Extrapolating the Pythagorean Expectation Theorem to Spring Training
For those desperate for the return of baseball, alas the world’s best players will congregate in the Cactus and Grapefruit leagues in the first full Spring Training season in over three years. While stars, established players, and starters will often take this time to get their feels back and loosen up their bodies for the season, hungry minor-leaguers will pounce at this opportunity to showcase their skills.

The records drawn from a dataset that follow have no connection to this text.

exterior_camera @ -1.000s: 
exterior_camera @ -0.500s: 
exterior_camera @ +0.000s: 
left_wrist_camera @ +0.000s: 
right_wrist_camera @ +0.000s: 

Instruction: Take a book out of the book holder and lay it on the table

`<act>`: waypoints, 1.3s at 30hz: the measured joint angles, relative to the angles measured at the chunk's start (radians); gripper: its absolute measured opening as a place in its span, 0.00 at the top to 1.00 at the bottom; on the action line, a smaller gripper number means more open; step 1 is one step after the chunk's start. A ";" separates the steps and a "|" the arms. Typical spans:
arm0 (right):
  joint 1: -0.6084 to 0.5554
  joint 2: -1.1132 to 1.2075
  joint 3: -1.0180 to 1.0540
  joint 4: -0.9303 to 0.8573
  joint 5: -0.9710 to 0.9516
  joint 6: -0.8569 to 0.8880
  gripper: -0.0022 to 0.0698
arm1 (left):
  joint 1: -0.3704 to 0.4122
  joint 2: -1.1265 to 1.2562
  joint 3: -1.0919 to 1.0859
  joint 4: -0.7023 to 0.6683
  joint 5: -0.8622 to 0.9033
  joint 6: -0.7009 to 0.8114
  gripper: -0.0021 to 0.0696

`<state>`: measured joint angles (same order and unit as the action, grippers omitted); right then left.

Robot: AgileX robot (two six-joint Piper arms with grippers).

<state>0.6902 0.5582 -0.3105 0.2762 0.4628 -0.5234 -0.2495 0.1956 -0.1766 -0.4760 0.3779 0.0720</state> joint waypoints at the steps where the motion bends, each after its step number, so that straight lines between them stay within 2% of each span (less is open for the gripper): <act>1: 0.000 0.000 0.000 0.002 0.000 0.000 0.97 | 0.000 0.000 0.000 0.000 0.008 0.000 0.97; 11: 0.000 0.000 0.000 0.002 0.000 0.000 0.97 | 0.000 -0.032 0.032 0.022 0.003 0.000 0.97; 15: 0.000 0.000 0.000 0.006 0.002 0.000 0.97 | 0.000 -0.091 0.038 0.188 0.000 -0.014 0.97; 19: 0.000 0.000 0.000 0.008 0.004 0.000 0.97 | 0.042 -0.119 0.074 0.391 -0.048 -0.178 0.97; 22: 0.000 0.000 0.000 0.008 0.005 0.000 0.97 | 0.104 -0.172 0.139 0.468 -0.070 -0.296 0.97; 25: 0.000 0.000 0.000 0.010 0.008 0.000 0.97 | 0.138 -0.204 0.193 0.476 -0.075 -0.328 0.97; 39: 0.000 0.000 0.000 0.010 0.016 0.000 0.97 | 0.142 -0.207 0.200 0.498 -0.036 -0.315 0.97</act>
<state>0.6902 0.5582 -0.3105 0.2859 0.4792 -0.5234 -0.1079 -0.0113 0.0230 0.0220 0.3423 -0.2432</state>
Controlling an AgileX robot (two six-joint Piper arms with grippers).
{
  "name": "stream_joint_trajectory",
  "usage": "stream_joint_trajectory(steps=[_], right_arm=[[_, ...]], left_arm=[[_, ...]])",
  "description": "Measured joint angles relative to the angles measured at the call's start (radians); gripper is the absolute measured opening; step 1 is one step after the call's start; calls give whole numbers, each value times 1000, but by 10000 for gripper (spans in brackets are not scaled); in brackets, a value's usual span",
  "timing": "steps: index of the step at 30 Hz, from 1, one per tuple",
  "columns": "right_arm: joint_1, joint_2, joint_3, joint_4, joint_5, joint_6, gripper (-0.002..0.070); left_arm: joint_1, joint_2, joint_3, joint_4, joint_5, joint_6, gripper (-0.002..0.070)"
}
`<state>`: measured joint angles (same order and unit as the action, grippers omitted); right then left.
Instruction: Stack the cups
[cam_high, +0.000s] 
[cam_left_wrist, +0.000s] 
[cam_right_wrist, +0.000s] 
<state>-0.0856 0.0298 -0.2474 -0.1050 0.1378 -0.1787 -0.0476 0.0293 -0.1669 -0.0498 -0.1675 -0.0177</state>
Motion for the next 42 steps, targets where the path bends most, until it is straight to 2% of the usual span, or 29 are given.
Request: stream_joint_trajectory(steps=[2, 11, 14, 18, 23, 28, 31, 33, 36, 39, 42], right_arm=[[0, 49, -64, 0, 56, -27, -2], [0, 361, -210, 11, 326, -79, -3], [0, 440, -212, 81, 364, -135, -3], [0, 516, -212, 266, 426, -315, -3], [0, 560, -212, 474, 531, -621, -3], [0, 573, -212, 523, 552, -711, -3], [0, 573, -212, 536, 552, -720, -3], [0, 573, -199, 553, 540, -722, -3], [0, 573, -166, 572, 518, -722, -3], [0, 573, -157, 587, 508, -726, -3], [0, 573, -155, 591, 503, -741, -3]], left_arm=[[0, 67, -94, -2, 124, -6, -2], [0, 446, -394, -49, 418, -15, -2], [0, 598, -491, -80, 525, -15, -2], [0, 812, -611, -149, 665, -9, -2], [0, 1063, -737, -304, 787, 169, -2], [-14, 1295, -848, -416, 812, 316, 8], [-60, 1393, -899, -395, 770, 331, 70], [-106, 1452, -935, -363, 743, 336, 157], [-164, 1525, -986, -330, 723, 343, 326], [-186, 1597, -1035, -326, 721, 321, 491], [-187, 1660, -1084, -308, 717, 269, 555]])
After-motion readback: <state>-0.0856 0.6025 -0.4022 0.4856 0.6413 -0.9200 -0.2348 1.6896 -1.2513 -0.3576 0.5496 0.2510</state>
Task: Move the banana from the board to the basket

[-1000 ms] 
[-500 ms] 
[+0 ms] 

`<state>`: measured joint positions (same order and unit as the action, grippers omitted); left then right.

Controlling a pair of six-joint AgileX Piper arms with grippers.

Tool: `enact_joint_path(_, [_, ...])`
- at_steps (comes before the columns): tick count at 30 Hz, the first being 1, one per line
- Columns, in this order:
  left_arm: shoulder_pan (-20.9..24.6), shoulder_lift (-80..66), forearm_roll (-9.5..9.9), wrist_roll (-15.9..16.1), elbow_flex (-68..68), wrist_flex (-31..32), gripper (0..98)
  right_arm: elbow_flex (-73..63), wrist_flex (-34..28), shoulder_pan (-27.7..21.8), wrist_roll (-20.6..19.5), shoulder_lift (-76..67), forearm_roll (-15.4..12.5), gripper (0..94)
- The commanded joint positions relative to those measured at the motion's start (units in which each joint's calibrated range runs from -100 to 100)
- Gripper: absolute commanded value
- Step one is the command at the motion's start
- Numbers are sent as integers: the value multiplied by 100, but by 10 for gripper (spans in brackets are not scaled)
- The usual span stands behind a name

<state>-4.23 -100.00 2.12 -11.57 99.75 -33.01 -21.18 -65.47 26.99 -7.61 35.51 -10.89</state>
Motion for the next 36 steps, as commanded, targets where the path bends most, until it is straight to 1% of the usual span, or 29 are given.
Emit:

While most fans take the former approach as well, it’s often tempting not to at least attribute some correlation to Spring Training and Regular Season (if not postseason) results. So surely the success in Spring training has some relationship to success in the regular season…or perhaps even in the playoffs? Recent circumstantial data may help that case: Over the past three years, the 2018 winners, the Red Sox, placed first in the Grapefruit League, the Dodgers, who won in 2020, won the Cactus League the year they won the chip, and the reigning champions, the Astros, were 2nd in Spring training last year. At a glance, successful teams seem to do well in that year’s Spring Training.
Convincing as it is, I’m here to give you some cold hard advice: Whatever you do, refrain from correlating your team’s preseason success to the teams’ future results—at least for the time being.
My contention is going to be based on the Pythagorean Expectation model, which I wrote about last year. Created by Bill James, the Pythagorean expectation model relates winning percentage based on runs scored and runs allowed.
In fact, the model is often a better predictor of a team’s future success than win percentage. Author and data scientist Wayne L. Winston tested to see how well the Pythagorean Theorem would forecast. Between by comparing it to a prediction based just on games won. In every playoff series between 1980 and 2007, he found that while the winning percentage predicts the winner of a series 50% of the time, the Pythagorean Theorem predicts 54% of the series correctly.
So let’s apply this to Spring Training: does in any way, Spring Training success translate to regular season success?
First, I gathered the 2022 regular season data and 2023 regular season data and obtained a Pythagorean expectation winning percentage, the expected winning percentage, for every team in both seasons. Before using the Pythagorean expectation values of the spring training and extrapolating that to the regular season, I wanted to see in general, how both the 2022 regular and spring training would work if we combined their actual winning percentage by expected winning percentage (obtained by the Pythagorean model).
As we can see, it’s not the most promising. From visual observation, we see that the Spring Training seemingly has more variance as well as a greater number of outliers. When combined, we see an r-squared value of 0.8387, meaning that there is evidence to show that, in the 2022 spring and regular season, the Pythagorean expectation can explain the winning percentage. Now to see whether the Pythagorean expectation of the Spring Training can explain the regular season winning percentage.
And….it performs quite poorly, to say the least, with an r-squared value of -0.081, we can confidently say that there is no statistical evidence to suggest that a team’s Pythagorean expectation of the Spring Training season relates to the win percentage of the regular season.
Going forward, I would want to see if the win percentage of the spring training season would yield some relationship to the regular season win percentage. I would also be interested to see if data of the spring training standings have some correlation to the regular season standings.